佐山は、考えるようにゆっくり言葉を継いでいく。
「話を聞いた時、赤ん坊への嫌悪とは違うものを感じたのですよ。
壊してしまうことへの恐怖というか、戸惑いというか」
プチトマトを飲み下す。酸味が腹の中へ落ちていった。
「その恐怖は、むしろ愛情ではないですか」
呼吸の仕方を忘れた。愛情?
「あなたは何も悪くない。
強いて言えば、少し不器用なだけですよ」
でも。
──そういうのってどうなの、絵美。
──おかしくない?
──酷い女。
胸に刺さったたくさんの言葉が、私の中から消えない。
「ただ運悪く……本当に運悪く、周りに理解者がいなかったのです」
そうだ。理解されないから逃げた。
小さな命との接触を避けてきたのは、“そういう女”だと知られたくないからでもあった。
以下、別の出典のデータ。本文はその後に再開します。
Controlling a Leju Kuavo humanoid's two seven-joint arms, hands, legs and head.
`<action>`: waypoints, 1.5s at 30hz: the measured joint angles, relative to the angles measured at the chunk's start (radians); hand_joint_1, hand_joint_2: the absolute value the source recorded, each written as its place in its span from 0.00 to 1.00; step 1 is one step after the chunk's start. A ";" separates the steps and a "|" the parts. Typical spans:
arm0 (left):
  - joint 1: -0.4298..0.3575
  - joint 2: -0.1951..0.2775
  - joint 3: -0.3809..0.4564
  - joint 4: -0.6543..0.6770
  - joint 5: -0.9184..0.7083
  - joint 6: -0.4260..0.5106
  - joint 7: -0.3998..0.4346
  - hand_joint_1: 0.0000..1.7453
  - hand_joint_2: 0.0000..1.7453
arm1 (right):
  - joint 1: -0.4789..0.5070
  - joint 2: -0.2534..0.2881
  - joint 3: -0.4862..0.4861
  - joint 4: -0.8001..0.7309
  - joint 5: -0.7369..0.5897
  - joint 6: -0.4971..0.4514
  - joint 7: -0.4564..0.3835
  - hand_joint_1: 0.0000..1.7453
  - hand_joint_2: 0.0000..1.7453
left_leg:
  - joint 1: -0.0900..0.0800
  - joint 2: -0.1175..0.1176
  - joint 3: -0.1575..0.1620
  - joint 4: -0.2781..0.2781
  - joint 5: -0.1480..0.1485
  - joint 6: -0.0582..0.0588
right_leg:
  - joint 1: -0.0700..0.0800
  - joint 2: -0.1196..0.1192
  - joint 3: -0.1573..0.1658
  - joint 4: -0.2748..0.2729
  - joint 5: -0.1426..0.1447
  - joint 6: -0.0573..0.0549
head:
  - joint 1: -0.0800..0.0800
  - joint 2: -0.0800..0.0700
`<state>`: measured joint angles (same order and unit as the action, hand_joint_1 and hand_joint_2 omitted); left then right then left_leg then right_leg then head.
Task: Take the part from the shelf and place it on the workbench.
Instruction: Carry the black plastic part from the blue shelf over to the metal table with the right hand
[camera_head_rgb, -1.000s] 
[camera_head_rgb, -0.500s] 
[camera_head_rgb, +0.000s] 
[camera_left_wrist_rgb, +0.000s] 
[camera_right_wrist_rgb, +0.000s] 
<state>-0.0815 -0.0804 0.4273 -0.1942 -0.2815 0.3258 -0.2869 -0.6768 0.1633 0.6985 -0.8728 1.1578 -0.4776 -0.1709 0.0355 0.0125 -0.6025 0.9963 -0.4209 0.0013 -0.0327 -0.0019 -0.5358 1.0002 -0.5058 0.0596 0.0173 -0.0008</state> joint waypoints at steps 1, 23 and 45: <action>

これ以上傷口を広げないために、逃げながら生きるしかないと思ってた。でも。
何でも解ってくれる人が、目の前にいる。
視界がぼやけていく。
「ありがとう……佐山さん」
涙が落ちた。
ルナは佐山の腕の中で眠っている。
夢でも見ているのか、もごもごと小さな口を動かした。